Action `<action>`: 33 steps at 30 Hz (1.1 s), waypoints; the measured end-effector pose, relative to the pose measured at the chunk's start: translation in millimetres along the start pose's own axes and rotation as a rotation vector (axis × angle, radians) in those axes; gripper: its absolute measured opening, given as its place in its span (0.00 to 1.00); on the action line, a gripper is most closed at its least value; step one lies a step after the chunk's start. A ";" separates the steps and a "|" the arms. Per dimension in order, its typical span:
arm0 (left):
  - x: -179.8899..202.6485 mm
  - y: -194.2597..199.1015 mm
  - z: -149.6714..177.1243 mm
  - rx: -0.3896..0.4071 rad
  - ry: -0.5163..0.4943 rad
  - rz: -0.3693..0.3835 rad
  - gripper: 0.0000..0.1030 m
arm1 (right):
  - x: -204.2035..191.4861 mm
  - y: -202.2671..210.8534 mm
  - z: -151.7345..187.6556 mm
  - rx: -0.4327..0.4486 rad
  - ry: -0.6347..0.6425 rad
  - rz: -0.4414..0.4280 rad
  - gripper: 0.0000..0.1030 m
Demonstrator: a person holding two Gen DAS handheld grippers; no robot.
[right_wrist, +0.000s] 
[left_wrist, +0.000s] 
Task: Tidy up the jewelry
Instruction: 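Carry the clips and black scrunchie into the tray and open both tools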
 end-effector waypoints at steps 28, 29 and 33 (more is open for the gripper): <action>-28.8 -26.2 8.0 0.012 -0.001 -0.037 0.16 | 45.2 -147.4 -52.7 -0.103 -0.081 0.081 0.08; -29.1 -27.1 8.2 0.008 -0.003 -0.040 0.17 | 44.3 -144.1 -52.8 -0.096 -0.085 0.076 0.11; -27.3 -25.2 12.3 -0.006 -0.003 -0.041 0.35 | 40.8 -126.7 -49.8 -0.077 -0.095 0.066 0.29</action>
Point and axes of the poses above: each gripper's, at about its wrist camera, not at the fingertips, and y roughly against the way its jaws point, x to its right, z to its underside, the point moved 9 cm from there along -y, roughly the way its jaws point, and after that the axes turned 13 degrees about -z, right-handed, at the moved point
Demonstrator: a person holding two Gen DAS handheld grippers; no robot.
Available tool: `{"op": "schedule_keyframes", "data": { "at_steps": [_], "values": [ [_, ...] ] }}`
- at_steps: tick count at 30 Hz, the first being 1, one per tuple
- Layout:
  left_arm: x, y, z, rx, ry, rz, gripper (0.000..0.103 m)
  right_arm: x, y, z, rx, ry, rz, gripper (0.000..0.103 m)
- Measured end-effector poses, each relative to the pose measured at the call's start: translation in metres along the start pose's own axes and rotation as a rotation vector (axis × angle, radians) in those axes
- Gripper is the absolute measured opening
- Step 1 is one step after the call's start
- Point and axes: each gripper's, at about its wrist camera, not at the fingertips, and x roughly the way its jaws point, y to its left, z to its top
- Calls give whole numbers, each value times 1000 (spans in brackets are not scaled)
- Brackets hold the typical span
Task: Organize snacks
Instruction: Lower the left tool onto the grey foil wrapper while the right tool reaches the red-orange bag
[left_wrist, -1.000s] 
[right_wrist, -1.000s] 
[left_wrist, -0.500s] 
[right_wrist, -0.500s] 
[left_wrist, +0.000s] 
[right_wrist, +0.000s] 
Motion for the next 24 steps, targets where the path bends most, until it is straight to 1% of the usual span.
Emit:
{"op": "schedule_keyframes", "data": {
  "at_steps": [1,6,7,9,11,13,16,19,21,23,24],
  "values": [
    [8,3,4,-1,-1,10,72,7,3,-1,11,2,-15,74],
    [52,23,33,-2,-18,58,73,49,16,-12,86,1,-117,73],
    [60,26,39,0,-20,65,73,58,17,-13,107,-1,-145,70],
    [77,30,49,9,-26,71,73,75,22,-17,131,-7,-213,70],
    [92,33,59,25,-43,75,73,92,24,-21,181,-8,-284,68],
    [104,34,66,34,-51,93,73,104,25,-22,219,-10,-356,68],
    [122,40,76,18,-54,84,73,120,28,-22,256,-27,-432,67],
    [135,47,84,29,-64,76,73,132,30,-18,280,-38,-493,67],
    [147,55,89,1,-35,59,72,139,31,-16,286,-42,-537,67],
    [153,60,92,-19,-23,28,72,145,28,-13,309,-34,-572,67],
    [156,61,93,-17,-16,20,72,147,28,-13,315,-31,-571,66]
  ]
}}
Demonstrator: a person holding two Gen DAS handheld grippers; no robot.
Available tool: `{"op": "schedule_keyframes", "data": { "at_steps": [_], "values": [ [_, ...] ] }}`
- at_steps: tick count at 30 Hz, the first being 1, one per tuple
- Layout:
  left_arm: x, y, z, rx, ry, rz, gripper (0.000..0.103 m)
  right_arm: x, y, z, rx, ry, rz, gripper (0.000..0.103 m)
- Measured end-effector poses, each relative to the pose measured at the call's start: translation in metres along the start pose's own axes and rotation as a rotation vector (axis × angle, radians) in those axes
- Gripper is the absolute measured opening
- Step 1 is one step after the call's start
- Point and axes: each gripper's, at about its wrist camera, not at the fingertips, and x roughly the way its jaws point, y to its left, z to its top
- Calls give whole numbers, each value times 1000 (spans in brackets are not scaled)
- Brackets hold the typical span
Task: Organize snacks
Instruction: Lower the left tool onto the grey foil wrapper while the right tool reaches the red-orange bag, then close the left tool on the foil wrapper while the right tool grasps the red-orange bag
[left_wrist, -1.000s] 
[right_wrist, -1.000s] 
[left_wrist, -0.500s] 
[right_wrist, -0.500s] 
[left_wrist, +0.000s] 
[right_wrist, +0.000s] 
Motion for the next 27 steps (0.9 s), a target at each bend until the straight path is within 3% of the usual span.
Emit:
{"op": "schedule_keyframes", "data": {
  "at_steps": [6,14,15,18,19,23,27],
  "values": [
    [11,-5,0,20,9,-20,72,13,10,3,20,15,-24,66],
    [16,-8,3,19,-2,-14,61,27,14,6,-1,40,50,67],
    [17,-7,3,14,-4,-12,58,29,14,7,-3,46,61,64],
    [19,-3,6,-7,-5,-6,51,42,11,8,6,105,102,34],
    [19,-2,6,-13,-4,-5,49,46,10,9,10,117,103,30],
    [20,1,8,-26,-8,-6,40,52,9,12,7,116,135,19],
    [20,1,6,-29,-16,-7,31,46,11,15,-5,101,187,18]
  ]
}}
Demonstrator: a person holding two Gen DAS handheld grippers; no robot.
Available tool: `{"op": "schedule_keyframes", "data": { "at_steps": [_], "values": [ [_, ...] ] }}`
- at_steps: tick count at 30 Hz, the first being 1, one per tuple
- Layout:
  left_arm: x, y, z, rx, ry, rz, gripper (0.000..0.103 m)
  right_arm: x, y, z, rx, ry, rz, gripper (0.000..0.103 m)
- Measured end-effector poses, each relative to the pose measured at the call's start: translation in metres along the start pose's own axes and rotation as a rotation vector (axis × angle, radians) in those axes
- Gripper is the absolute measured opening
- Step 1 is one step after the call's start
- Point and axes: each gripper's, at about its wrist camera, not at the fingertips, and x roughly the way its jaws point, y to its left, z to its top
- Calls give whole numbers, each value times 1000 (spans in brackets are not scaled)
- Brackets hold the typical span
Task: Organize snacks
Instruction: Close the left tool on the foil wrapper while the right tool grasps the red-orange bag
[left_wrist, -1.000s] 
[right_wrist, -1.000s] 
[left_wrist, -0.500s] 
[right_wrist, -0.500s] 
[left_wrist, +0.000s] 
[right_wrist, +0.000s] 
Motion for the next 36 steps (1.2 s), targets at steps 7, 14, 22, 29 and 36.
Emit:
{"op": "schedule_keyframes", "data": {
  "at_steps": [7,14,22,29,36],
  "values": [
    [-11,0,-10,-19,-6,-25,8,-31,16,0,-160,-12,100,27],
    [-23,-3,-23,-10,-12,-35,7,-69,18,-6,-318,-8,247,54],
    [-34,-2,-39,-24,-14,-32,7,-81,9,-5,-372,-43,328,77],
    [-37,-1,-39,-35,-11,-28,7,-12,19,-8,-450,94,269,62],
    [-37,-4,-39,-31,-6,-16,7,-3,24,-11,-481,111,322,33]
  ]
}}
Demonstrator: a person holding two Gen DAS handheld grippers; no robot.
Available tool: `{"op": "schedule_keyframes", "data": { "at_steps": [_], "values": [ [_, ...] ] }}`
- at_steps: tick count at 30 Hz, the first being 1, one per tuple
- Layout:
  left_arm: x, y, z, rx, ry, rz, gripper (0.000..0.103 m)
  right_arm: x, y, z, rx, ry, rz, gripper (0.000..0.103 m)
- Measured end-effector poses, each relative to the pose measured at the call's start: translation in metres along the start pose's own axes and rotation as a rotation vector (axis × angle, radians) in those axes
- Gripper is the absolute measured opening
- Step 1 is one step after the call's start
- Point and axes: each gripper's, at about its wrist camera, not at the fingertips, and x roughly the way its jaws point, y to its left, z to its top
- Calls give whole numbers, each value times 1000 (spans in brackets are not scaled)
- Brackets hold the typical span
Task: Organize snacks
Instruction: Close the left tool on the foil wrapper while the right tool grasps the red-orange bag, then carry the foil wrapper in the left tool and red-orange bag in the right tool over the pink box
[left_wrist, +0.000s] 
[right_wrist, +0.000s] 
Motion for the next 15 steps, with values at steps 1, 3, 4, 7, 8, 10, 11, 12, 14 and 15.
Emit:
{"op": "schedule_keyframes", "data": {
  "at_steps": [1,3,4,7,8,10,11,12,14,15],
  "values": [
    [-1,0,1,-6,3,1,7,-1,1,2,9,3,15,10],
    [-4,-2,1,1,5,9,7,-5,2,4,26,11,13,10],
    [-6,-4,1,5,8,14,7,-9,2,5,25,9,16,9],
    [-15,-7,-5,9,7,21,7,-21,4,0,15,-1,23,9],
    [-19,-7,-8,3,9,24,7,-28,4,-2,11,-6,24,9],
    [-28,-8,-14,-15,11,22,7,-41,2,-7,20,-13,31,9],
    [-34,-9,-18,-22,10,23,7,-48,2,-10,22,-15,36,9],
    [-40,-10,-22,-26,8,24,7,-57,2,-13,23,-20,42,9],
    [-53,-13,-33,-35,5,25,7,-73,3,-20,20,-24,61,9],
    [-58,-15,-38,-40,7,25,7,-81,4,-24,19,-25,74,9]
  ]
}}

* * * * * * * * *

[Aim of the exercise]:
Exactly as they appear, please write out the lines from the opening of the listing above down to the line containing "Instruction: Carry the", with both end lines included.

[Answer to the problem]:
Action `<action>`: 33 steps at 30 Hz (1.1 s), waypoints; the measured end-effector pose, relative to the pose measured at the chunk's start: translation in millimetres along the start pose's own axes and rotation as a rotation vector (axis × angle, radians) in those axes; gripper: its absolute measured opening, given as its place in its span (0.00 to 1.00); on the action line, a gripper is most closed at its least value; step one lies a step after the chunk's start. A ";" separates the steps and a "|" the arms. Per dimension in order, its typical span:
arm0 (left):
  - x: -179.8899..202.6485 mm
  - y: -194.2597..199.1015 mm
  - z: -149.6714..177.1243 mm
  - rx: -0.3896..0.4071 rad
  - ry: -0.5163..0.4943 rad
  - rz: -0.3693..0.3835 rad
  - gripper: 0.0000..0.1030 m
arm1 (right):
  - x: -204.2035..191.4861 mm
  - y: -202.2671..210.8534 mm
  - z: -151.7345..187.6556 mm
  - rx: -0.4327..0.4486 rad
  - ry: -0.6347..0.6425 rad
  - rz: -0.4414..0.4280 rad
  - gripper: 0.0000..0.1030 m
Demonstrator: a person holding two Gen DAS handheld grippers; no robot.
[right_wrist, +0.000s] 
[left_wrist, +0.000s] 
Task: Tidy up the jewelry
Instruction: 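Carry the clips and black scrunchie into the tray and open both tools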

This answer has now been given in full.